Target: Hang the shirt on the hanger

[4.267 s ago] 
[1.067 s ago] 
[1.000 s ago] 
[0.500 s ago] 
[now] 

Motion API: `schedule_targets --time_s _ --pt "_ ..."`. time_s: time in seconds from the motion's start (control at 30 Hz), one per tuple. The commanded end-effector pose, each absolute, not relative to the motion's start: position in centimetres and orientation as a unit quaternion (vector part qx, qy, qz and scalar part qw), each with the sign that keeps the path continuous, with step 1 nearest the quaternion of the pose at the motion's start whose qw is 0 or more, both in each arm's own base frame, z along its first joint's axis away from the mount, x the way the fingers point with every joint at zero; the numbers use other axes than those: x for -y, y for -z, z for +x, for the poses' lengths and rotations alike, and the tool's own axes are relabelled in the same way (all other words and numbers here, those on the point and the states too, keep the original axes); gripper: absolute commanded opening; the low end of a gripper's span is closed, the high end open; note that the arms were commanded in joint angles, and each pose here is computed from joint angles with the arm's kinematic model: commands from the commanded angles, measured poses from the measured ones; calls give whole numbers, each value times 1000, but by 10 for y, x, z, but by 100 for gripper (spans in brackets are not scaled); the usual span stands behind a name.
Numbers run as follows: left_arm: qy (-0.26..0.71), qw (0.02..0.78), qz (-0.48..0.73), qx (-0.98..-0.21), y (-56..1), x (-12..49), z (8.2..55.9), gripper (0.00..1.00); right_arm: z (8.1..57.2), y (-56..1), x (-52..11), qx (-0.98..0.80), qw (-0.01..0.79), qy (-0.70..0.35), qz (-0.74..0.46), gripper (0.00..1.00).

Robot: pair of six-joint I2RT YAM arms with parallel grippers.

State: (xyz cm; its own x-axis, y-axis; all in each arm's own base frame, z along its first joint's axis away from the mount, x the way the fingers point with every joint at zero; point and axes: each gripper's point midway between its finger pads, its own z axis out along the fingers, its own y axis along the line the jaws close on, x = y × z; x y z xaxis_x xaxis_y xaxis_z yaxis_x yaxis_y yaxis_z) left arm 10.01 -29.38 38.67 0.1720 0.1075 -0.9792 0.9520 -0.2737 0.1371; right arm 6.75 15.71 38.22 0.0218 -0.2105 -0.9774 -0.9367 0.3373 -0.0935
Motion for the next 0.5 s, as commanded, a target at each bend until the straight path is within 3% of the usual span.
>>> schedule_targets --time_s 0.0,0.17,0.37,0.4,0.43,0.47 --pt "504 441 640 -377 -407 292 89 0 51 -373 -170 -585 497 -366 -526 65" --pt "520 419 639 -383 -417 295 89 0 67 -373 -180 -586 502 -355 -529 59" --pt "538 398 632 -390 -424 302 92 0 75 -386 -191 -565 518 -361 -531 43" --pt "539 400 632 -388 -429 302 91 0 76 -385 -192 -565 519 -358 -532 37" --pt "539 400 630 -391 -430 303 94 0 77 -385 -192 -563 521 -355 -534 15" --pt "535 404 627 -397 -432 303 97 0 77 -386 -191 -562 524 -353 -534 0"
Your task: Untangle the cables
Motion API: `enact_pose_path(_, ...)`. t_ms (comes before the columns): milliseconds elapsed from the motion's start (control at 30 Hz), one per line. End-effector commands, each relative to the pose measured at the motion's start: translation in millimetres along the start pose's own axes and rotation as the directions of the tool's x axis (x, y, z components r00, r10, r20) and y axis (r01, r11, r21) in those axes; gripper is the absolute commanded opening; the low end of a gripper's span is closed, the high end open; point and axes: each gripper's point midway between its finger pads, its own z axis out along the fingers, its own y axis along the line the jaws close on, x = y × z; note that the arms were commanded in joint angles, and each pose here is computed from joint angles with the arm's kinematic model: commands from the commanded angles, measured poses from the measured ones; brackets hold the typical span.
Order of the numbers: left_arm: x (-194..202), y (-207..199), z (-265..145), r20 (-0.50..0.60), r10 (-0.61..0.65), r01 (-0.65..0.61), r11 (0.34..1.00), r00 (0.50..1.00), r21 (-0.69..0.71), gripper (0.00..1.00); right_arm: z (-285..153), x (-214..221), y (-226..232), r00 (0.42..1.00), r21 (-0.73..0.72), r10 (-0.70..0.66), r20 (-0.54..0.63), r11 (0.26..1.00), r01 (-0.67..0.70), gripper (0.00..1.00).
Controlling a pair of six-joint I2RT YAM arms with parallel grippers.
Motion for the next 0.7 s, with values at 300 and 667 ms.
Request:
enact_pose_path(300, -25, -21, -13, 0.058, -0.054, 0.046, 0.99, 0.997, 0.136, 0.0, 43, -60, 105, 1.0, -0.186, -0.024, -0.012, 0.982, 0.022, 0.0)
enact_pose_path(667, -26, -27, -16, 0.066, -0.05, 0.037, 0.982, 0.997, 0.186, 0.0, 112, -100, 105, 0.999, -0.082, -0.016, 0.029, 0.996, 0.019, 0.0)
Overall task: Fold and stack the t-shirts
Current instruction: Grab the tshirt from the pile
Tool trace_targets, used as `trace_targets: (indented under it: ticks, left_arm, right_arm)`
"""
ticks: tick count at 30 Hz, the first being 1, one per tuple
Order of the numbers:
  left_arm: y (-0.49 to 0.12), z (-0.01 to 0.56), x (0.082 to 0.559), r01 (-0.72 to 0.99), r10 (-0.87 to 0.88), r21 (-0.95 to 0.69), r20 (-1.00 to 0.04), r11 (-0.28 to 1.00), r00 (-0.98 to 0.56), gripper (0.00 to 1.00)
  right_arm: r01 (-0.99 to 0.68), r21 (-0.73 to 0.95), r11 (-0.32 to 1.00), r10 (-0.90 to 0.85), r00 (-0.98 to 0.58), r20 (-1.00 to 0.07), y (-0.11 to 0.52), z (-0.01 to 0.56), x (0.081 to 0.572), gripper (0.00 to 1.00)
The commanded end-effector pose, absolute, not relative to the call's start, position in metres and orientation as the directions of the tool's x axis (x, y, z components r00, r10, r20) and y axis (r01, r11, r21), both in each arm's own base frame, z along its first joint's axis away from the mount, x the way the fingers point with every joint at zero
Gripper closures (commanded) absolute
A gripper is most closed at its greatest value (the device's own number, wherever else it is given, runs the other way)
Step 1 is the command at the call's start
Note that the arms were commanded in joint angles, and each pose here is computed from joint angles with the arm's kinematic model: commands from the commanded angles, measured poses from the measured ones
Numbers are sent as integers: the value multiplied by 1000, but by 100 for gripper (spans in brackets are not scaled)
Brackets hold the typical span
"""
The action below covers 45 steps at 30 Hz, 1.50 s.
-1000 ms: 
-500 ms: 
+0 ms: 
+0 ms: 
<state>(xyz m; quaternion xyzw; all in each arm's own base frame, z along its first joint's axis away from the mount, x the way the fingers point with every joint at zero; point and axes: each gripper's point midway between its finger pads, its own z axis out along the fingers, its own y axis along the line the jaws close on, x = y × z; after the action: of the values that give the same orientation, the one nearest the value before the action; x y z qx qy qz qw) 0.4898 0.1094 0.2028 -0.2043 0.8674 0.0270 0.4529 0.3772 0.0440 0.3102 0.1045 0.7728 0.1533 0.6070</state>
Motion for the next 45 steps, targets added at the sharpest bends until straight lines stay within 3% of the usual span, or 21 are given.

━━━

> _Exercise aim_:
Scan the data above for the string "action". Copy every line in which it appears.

> _Problem solution_:
The action below covers 45 steps at 30 Hz, 1.50 s.
<state>(xyz m; quaternion xyzw; all in each arm's own base frame, z along its first joint's axis away from the mount, x the way the fingers point with every joint at zero; point and axes: each gripper's point midway between its finger pads, its own z axis out along the fingers, its own y axis along the line the jaws close on, x = y × z; after the action: of the values that give the same orientation, the one nearest the value before the action; x y z qx qy qz qw) 0.4898 0.1094 0.2028 -0.2043 0.8674 0.0270 0.4529 0.3772 0.0440 0.3102 0.1045 0.7728 0.1533 0.6070</state>

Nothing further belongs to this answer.